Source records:

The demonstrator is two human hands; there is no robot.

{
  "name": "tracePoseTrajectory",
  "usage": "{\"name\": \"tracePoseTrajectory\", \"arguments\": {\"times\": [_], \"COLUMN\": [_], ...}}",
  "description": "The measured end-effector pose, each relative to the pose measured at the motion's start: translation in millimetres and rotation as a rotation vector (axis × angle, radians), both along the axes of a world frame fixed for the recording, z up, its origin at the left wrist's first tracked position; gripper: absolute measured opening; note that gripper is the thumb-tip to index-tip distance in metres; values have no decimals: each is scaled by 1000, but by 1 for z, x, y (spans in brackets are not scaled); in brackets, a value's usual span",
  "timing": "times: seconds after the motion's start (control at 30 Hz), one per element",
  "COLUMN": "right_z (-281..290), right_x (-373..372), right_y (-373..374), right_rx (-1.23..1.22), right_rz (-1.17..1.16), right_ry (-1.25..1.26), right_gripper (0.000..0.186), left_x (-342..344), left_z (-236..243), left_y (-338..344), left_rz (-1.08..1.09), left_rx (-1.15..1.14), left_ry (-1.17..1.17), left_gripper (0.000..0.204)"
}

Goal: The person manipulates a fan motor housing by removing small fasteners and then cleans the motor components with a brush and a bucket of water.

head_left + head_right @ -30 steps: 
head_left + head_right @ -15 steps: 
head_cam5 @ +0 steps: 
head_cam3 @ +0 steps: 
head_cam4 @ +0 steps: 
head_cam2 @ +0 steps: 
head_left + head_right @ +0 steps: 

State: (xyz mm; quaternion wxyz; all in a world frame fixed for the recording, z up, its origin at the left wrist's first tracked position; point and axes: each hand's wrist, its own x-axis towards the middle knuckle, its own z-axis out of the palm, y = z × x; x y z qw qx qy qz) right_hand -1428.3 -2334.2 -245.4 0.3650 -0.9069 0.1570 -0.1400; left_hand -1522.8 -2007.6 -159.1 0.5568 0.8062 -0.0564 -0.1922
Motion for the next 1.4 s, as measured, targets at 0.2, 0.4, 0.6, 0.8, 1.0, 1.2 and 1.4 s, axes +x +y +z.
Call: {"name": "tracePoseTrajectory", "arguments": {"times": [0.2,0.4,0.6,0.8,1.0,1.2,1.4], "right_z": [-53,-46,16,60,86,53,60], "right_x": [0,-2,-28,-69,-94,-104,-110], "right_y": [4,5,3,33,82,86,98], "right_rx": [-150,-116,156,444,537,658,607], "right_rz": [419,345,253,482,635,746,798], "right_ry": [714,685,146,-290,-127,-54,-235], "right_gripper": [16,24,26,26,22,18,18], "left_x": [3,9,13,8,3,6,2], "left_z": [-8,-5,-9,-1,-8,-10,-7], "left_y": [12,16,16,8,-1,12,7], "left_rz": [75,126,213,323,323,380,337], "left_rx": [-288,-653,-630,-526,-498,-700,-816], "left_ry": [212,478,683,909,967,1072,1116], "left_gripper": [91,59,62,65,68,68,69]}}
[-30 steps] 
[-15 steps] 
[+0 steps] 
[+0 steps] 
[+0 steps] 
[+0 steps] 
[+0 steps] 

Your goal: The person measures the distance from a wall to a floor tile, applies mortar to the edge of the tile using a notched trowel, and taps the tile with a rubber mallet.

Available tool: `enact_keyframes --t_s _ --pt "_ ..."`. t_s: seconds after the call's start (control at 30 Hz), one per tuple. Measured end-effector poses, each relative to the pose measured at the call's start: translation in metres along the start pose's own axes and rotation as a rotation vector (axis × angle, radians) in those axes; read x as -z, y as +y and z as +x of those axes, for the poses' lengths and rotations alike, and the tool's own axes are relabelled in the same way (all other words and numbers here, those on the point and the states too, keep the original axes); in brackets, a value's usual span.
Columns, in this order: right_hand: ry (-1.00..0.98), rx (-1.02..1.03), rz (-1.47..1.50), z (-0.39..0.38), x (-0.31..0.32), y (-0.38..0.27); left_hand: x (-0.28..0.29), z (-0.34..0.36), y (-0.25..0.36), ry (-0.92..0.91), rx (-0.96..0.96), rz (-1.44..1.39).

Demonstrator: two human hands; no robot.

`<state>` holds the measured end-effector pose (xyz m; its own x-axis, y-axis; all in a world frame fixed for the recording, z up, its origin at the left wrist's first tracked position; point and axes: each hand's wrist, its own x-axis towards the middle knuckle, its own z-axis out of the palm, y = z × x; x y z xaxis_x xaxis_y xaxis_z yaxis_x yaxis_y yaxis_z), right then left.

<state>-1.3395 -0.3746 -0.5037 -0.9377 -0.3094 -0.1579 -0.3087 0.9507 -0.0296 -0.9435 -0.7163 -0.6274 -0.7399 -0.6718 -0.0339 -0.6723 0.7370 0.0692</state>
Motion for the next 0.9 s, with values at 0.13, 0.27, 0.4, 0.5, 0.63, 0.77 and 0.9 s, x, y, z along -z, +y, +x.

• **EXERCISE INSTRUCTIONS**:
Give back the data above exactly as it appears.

• **EXERCISE RESULT**:
The demonstrator is two human hands; there is no robot.

{
  "name": "tracePoseTrajectory",
  "usage": "{\"name\": \"tracePoseTrajectory\", \"arguments\": {\"times\": [_], \"COLUMN\": [_], ...}}",
  "description": "The measured end-effector pose, each relative to the pose measured at the motion's start: translation in millimetres and rotation as a rotation vector (axis × angle, radians), both along the axes of a world frame fixed for the recording, z up, its origin at the left wrist's first tracked position; gripper: absolute measured opening; note that gripper is the thumb-tip to index-tip distance in metres; values have no decimals: each is scaled by 1000, but by 1 for z, x, y (spans in brackets are not scaled); in brackets, a value's usual span",
  "timing": "times: seconds after the motion's start (control at 30 Hz), one per element",
  "COLUMN": "right_z (-281..290), right_x (-373..372), right_y (-373..374), right_rx (-1.23..1.22), right_rz (-1.17..1.16), right_ry (-1.25..1.26), right_gripper (0.000..0.186), left_x (-342..344), left_z (-236..243), left_y (-338..344), left_rz (-1.08..1.09), left_rx (-1.15..1.14), left_ry (-1.17..1.17), left_gripper (0.000..0.204)"
}

Goal: The person manipulates a fan motor housing by removing small fasteners and then cleans the motor components with a brush and a bucket of water.

head_left + head_right @ -30 steps: 
head_left + head_right @ -15 steps: 
head_cam5 @ +0 steps: 
head_cam3 @ +0 steps: 
head_cam4 @ +0 steps: 
head_cam2 @ +0 steps: 
head_left + head_right @ +0 steps: 

State: (xyz mm; quaternion wxyz; all in a world frame fixed for the recording, z up, its origin at the left wrist's first tracked position; point and axes: each hand's wrist, its own x-axis towards the middle knuckle, its own z-axis out of the palm, y = z × x; x y z qw qx qy qz) right_hand -1428.3 -2334.2 -245.4 0.3650 -0.9069 0.1570 -0.1400; left_hand -1522.8 -2007.6 -159.1 0.5568 0.8062 -0.0564 -0.1922
Motion for the next 1.4 s, as measured, targets at 0.2, 0.4, 0.6, 0.8, 1.0, 1.2 and 1.4 s, axes +x +y +z.
Call: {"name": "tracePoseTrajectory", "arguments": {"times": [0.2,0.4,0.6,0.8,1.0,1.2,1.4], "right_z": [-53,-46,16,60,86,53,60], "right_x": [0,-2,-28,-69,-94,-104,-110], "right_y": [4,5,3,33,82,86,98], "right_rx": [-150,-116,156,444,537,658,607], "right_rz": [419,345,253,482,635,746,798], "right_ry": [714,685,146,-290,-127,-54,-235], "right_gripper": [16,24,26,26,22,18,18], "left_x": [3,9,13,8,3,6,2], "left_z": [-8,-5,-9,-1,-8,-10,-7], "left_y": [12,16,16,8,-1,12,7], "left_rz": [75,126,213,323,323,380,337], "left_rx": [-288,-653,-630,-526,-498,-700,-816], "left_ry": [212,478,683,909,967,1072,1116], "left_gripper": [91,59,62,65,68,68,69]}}
[-30 steps] 
[-15 steps] 
[+0 steps] 
[+0 steps] 
[+0 steps] 
[+0 steps] 
[+0 steps] 

Your goal: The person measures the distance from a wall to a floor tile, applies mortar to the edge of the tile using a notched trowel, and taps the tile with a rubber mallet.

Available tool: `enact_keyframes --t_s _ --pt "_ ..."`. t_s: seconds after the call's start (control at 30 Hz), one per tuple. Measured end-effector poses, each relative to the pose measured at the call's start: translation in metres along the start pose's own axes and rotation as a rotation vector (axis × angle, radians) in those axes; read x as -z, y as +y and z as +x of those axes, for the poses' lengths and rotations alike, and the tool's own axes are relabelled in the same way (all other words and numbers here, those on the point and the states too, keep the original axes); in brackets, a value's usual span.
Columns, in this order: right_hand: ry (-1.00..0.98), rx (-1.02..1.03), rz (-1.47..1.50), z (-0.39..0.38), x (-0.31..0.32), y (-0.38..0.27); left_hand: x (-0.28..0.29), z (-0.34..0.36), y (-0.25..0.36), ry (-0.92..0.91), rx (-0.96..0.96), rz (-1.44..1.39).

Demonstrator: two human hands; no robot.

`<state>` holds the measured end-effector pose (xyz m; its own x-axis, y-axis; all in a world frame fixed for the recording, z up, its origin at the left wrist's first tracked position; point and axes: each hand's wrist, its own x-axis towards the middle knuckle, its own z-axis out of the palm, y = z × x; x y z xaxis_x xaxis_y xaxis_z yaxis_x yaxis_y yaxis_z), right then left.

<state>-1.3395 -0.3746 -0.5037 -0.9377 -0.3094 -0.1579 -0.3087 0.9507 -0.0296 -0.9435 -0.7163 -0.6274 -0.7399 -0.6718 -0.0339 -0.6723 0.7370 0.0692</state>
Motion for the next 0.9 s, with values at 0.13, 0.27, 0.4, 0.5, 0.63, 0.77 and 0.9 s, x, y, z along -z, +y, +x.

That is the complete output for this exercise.